### DATA SUPPLIED
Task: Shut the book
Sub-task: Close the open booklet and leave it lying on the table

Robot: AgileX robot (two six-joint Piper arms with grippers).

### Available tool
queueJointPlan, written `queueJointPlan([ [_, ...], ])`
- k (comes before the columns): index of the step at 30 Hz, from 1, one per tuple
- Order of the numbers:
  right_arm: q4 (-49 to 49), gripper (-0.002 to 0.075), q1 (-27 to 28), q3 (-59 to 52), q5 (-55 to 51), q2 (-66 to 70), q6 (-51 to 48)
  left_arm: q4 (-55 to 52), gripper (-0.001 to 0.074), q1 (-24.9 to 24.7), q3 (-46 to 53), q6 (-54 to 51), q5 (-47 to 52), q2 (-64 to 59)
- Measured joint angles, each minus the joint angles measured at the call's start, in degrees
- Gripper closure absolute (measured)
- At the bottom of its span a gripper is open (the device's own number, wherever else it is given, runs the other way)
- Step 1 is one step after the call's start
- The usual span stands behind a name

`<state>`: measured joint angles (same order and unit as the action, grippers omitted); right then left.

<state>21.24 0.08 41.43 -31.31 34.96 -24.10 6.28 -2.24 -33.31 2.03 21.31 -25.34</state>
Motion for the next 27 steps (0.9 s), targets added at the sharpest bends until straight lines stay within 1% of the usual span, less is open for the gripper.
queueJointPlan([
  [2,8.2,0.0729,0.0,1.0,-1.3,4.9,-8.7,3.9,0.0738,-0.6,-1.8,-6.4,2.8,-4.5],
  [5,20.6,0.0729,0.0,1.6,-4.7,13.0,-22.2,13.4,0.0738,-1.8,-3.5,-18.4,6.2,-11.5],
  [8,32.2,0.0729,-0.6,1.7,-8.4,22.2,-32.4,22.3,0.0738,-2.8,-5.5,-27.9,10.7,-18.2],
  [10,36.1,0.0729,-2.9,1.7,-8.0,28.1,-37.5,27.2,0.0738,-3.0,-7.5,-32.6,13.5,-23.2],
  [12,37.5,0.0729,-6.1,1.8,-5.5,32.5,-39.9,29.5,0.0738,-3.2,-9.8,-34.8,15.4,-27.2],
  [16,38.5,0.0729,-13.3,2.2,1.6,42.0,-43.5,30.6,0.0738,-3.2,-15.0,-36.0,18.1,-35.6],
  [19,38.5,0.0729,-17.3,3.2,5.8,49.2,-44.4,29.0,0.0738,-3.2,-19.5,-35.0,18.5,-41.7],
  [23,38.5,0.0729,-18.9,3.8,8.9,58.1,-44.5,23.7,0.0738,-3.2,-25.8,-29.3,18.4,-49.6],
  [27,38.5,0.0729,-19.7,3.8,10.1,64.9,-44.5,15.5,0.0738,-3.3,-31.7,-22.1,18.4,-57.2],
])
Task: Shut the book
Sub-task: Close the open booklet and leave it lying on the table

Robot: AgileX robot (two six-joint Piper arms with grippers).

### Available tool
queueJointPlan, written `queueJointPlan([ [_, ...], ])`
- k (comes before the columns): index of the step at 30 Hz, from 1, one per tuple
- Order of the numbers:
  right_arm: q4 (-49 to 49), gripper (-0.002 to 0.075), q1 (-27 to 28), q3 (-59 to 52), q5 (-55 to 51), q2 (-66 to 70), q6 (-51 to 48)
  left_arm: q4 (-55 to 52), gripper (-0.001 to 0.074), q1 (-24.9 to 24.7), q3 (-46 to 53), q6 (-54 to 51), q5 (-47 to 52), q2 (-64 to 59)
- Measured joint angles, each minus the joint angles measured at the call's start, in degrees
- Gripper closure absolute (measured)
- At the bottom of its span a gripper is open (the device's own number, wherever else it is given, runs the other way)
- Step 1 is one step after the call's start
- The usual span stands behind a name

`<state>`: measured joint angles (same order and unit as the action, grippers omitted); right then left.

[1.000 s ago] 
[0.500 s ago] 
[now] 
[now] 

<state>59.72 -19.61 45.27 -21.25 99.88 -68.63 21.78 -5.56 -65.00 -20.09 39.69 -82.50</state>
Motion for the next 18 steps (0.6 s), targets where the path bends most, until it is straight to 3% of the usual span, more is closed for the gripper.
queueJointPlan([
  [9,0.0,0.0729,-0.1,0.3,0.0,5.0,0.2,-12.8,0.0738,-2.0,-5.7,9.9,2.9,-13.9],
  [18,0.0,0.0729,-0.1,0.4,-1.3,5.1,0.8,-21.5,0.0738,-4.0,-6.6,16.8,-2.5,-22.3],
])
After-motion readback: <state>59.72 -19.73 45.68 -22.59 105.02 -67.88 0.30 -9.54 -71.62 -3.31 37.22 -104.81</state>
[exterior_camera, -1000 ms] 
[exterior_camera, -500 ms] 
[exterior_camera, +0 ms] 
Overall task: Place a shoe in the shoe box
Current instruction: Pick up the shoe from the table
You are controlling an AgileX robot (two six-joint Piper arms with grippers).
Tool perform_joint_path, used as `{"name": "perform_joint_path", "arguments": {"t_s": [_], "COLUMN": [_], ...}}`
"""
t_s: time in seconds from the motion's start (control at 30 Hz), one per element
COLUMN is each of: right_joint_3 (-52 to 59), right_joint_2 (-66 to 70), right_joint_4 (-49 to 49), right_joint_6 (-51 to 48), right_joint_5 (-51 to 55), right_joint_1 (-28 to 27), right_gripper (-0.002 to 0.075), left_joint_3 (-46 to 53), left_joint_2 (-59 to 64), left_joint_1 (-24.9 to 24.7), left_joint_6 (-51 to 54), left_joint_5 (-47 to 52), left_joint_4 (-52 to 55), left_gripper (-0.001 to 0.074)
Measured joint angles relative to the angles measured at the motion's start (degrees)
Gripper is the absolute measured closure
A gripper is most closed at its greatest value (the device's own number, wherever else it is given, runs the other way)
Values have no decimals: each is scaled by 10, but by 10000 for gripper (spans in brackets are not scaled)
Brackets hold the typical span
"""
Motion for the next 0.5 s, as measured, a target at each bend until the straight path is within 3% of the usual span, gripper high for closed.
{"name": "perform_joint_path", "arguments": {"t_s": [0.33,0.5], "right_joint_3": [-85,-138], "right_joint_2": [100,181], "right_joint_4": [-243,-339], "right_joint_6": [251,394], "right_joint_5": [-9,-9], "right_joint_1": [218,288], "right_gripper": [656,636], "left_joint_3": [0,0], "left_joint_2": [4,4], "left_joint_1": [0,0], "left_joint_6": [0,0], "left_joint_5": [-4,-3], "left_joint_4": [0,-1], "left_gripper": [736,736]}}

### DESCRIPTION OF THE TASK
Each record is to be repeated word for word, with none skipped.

### YOUR SOLUTION
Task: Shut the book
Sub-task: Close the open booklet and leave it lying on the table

Robot: AgileX robot (two six-joint Piper arms with grippers).

### Available tool
queueJointPlan, written `queueJointPlan([ [_, ...], ])`
- k (comes before the columns): index of the step at 30 Hz, from 1, one per tuple
- Order of the numbers:
  right_arm: q4 (-49 to 49), gripper (-0.002 to 0.075), q1 (-27 to 28), q3 (-59 to 52), q5 (-55 to 51), q2 (-66 to 70), q6 (-51 to 48)
  left_arm: q4 (-55 to 52), gripper (-0.001 to 0.074), q1 (-24.9 to 24.7), q3 (-46 to 53), q6 (-54 to 51), q5 (-47 to 52), q2 (-64 to 59)
- Measured joint angles, each minus the joint angles measured at the call's start, in degrees
- Gripper closure absolute (measured)
- At the bottom of its span a gripper is open (the device's own number, wherever else it is given, runs the other way)
- Step 1 is one step after the call's start
- The usual span stands behind a name

`<state>`: measured joint angles (same order and unit as the action, grippers omitted); right then left.

<state>21.24 0.08 41.43 -31.31 34.96 -24.10 6.28 -2.24 -33.31 2.03 21.31 -25.34</state>
Motion for the next 27 steps (0.9 s), targets added at the sharpest bends until straight lines stay within 1% of the usual span, less is open for the gripper.
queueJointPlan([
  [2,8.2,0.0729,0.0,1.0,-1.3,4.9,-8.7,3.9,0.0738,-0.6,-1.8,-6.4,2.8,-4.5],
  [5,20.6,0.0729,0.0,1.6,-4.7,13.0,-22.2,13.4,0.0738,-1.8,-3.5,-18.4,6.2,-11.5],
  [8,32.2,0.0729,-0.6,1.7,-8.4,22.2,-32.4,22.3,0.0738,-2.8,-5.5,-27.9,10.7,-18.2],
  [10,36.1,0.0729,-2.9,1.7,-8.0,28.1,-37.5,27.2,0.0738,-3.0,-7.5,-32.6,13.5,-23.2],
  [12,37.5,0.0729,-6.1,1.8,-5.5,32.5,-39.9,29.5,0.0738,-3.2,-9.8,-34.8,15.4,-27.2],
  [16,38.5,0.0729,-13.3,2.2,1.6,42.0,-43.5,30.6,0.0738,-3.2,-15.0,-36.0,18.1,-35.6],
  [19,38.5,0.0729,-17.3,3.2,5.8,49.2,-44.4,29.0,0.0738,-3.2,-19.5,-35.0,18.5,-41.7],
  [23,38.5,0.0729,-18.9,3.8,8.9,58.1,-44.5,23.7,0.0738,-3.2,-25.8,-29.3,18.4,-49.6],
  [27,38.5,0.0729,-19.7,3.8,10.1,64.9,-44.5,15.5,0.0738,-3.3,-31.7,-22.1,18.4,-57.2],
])
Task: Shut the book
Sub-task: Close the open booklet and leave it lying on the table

Robot: AgileX robot (two six-joint Piper arms with grippers).

### Available tool
queueJointPlan, written `queueJointPlan([ [_, ...], ])`
- k (comes before the columns): index of the step at 30 Hz, from 1, one per tuple
- Order of the numbers:
  right_arm: q4 (-49 to 49), gripper (-0.002 to 0.075), q1 (-27 to 28), q3 (-59 to 52), q5 (-55 to 51), q2 (-66 to 70), q6 (-51 to 48)
  left_arm: q4 (-55 to 52), gripper (-0.001 to 0.074), q1 (-24.9 to 24.7), q3 (-46 to 53), q6 (-54 to 51), q5 (-47 to 52), q2 (-64 to 59)
- Measured joint angles, each minus the joint angles measured at the call's start, in degrees
- Gripper closure absolute (measured)
- At the bottom of its span a gripper is open (the device's own number, wherever else it is given, runs the other way)
- Step 1 is one step after the call's start
- The usual span stands behind a name

`<state>`: measured joint angles (same order and unit as the action, grippers omitted); right then left.

[1.000 s ago] 
[0.500 s ago] 
[now] 
[now] 

<state>59.72 -19.61 45.27 -21.25 99.88 -68.63 21.78 -5.56 -65.00 -20.09 39.69 -82.50</state>
Motion for the next 18 steps (0.6 s), targets where the path bends most, until it is straight to 3% of the usual span, more is closed for the gripper.
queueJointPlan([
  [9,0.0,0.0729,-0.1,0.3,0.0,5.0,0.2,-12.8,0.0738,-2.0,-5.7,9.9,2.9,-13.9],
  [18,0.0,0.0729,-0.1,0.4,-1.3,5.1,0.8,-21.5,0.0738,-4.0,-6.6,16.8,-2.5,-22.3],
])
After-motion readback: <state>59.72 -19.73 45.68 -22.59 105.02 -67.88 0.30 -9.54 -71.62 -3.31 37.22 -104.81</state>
[exterior_camera, -1000 ms] 
[exterior_camera, -500 ms] 
[exterior_camera, +0 ms] 
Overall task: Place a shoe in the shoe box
Current instruction: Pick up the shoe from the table
You are controlling an AgileX robot (two six-joint Piper arms with grippers).
Tool perform_joint_path, used as `{"name": "perform_joint_path", "arguments": {"t_s": [_], "COLUMN": [_], ...}}`
"""
t_s: time in seconds from the motion's start (control at 30 Hz), one per element
COLUMN is each of: right_joint_3 (-52 to 59), right_joint_2 (-66 to 70), right_joint_4 (-49 to 49), right_joint_6 (-51 to 48), right_joint_5 (-51 to 55), right_joint_1 (-28 to 27), right_gripper (-0.002 to 0.075), left_joint_3 (-46 to 53), left_joint_2 (-59 to 64), left_joint_1 (-24.9 to 24.7), left_joint_6 (-51 to 54), left_joint_5 (-47 to 52), left_joint_4 (-52 to 55), left_gripper (-0.001 to 0.074)
Measured joint angles relative to the angles measured at the motion's start (degrees)
Gripper is the absolute measured closure
A gripper is most closed at its greatest value (the device's own number, wherever else it is given, runs the other way)
Values have no decimals: each is scaled by 10, but by 10000 for gripper (spans in brackets are not scaled)
Brackets hold the typical span
"""
Motion for the next 0.5 s, as measured, a target at each bend until the straight path is within 3% of the usual span, gripper high for closed.
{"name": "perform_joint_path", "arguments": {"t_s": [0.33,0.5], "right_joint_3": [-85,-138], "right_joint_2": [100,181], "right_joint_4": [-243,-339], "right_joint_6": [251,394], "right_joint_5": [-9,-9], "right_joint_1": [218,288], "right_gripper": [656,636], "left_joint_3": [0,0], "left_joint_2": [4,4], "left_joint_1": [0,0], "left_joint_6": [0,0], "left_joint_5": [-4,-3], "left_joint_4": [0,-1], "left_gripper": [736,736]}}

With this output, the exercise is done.